_Description of the task_:
Your task is to quote the records from their first line through the line containing "Entry from a", with nothing added or left out.

_Items from a dataset_:
····················

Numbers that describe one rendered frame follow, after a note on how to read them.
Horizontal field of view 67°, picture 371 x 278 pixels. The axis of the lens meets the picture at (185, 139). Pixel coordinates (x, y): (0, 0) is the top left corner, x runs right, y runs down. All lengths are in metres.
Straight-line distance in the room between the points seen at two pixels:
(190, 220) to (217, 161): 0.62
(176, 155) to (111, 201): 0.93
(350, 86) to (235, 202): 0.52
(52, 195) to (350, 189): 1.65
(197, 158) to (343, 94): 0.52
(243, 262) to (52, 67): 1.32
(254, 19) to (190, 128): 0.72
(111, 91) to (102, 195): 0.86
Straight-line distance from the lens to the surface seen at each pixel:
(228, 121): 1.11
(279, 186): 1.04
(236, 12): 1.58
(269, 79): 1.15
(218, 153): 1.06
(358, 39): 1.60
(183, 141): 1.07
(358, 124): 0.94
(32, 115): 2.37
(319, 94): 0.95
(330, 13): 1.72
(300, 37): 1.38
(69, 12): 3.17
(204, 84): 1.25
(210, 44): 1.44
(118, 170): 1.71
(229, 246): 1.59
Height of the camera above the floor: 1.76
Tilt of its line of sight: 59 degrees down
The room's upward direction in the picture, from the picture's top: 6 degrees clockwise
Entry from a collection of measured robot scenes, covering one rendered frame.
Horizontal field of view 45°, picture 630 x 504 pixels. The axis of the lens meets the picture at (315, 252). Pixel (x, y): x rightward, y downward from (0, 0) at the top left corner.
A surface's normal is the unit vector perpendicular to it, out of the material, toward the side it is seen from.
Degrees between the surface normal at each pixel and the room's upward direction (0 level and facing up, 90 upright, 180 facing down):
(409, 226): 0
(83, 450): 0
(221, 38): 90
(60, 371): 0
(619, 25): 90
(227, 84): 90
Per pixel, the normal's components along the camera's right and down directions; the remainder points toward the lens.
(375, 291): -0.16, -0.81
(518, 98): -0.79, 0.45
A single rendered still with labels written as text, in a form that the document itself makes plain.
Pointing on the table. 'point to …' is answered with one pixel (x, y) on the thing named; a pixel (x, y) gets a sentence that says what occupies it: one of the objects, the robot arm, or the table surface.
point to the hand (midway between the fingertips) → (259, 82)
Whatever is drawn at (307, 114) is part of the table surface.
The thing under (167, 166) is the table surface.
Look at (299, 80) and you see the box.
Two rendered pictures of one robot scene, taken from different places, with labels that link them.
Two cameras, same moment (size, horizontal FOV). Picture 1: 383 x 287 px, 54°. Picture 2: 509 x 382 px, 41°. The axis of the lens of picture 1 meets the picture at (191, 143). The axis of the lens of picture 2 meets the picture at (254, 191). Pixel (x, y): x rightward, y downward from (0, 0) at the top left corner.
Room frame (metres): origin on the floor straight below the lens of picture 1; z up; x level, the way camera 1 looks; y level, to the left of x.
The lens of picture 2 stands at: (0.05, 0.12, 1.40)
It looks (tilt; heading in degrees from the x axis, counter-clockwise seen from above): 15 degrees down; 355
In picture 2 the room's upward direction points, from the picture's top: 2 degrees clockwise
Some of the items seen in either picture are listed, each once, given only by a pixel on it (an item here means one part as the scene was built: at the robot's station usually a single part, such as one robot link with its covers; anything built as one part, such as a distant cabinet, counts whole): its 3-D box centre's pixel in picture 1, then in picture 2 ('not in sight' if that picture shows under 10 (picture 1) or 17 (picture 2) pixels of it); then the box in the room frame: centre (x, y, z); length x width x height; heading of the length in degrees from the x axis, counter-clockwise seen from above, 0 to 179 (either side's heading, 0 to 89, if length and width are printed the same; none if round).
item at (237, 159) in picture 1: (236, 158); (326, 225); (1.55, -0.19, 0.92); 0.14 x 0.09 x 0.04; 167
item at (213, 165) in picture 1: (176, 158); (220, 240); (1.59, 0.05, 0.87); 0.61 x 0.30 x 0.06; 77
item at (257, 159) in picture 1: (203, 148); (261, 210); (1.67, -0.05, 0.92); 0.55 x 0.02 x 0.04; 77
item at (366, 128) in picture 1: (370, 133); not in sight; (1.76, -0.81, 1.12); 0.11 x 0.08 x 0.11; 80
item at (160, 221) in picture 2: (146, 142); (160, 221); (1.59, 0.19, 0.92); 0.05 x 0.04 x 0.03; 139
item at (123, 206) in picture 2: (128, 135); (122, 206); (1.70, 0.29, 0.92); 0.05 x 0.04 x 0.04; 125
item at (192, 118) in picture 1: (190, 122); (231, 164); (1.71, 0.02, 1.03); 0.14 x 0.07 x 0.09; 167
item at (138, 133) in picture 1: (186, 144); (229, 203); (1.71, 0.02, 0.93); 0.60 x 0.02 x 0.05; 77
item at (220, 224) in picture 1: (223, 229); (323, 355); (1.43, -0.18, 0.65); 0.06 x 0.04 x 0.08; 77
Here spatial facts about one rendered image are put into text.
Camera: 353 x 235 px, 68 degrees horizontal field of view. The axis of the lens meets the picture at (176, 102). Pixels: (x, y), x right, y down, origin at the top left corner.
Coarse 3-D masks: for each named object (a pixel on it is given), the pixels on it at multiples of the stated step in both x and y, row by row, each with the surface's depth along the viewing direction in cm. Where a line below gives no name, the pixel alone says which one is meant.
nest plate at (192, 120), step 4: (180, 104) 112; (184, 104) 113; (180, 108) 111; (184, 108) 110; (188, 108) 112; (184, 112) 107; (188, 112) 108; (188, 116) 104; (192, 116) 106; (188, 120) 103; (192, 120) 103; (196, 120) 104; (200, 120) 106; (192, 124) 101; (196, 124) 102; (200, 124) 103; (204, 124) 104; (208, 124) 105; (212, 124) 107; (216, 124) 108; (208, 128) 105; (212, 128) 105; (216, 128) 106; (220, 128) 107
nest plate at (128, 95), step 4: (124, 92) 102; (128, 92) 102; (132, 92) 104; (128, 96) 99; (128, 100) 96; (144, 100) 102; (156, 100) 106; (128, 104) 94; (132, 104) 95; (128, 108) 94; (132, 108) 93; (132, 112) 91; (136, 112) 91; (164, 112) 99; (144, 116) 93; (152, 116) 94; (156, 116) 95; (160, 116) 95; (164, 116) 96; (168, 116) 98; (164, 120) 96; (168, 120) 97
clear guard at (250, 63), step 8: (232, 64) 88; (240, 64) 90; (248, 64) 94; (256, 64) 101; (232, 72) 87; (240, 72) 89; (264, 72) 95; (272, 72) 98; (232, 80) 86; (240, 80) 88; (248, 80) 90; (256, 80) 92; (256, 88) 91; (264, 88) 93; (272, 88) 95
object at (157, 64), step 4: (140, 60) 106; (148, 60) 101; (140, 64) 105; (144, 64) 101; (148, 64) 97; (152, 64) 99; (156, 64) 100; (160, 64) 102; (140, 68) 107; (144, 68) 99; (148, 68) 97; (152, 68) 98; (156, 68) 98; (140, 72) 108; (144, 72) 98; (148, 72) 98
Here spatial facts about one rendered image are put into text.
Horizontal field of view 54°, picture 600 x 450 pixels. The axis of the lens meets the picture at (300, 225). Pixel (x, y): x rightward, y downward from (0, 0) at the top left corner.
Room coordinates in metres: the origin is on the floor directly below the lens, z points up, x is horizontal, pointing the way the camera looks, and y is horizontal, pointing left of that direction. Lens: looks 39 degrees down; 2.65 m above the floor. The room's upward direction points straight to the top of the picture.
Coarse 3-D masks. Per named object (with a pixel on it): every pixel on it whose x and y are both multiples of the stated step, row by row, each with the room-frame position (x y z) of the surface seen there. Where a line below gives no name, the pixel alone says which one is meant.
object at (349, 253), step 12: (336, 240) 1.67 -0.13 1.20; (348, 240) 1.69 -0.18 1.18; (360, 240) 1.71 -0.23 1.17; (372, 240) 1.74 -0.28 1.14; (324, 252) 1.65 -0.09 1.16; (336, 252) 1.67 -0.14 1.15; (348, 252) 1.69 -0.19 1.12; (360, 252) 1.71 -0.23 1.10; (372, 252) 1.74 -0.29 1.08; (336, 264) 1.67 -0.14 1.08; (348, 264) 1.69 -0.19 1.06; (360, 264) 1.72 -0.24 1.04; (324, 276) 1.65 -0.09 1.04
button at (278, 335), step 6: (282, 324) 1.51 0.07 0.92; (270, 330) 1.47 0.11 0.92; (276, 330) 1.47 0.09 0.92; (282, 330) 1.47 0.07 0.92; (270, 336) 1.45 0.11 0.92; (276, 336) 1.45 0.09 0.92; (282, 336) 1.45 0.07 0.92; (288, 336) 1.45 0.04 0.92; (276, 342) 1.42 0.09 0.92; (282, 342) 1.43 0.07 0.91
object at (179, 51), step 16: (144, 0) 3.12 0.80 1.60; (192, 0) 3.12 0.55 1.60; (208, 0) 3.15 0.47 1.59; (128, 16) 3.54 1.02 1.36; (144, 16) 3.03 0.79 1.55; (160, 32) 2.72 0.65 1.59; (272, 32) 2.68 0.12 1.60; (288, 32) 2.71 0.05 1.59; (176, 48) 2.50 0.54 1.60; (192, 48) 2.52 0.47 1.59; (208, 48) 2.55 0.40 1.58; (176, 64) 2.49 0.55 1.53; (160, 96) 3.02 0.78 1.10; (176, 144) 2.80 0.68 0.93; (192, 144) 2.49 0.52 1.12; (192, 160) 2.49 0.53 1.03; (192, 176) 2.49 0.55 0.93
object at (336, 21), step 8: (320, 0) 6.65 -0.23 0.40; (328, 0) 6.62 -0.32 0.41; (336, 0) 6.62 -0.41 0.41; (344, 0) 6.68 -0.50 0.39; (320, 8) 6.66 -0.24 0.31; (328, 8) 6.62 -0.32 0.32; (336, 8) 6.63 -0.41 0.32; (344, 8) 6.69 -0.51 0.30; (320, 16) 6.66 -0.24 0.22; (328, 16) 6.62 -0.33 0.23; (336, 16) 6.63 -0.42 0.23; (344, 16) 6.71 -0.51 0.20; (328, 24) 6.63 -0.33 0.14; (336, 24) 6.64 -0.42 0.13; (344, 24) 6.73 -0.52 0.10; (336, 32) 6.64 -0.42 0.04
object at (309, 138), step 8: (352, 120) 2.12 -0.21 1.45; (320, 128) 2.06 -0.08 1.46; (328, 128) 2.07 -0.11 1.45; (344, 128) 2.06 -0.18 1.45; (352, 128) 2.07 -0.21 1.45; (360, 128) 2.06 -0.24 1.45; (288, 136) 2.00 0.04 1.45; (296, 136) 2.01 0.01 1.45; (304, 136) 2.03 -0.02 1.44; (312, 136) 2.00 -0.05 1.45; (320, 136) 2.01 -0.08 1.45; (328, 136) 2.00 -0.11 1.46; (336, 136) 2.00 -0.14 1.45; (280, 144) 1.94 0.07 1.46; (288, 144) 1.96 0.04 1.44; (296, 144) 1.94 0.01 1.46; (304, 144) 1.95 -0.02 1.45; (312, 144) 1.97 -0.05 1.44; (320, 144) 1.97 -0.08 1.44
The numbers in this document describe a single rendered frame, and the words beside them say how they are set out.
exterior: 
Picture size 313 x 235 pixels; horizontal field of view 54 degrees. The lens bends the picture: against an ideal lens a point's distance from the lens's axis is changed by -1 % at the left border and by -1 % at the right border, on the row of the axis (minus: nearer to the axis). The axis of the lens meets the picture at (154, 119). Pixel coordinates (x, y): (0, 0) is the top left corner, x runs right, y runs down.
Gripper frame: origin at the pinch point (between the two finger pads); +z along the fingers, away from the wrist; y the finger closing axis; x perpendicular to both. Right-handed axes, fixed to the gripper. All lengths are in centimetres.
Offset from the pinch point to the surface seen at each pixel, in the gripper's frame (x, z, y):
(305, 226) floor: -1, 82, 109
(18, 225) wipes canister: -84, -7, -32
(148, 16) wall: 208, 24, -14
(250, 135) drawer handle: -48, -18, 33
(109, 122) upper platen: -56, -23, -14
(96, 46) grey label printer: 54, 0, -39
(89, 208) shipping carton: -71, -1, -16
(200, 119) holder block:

····················

_Output_:
Numbers that describe one rendered frame follow, after a note on how to read them.
Horizontal field of view 67°, picture 371 x 278 pixels. The axis of the lens meets the picture at (185, 139). Pixel coordinates (x, y): (0, 0) is the top left corner, x runs right, y runs down. All lengths are in metres.
Straight-line distance in the room between the points seen at two pixels:
(190, 220) to (217, 161): 0.62
(176, 155) to (111, 201): 0.93
(350, 86) to (235, 202): 0.52
(52, 195) to (350, 189): 1.65
(197, 158) to (343, 94): 0.52
(243, 262) to (52, 67): 1.32
(254, 19) to (190, 128): 0.72
(111, 91) to (102, 195): 0.86
Straight-line distance from the lens to the surface seen at each pixel:
(228, 121): 1.11
(279, 186): 1.04
(236, 12): 1.58
(269, 79): 1.15
(218, 153): 1.06
(358, 39): 1.60
(183, 141): 1.07
(358, 124): 0.94
(32, 115): 2.37
(319, 94): 0.95
(330, 13): 1.72
(300, 37): 1.38
(69, 12): 3.17
(204, 84): 1.25
(210, 44): 1.44
(118, 170): 1.71
(229, 246): 1.59
Height of the camera above the floor: 1.76
Tilt of its line of sight: 59 degrees down
The room's upward direction in the picture, from the picture's top: 6 degrees clockwise
Entry from a collection of measured robot scenes, covering one rendered frame.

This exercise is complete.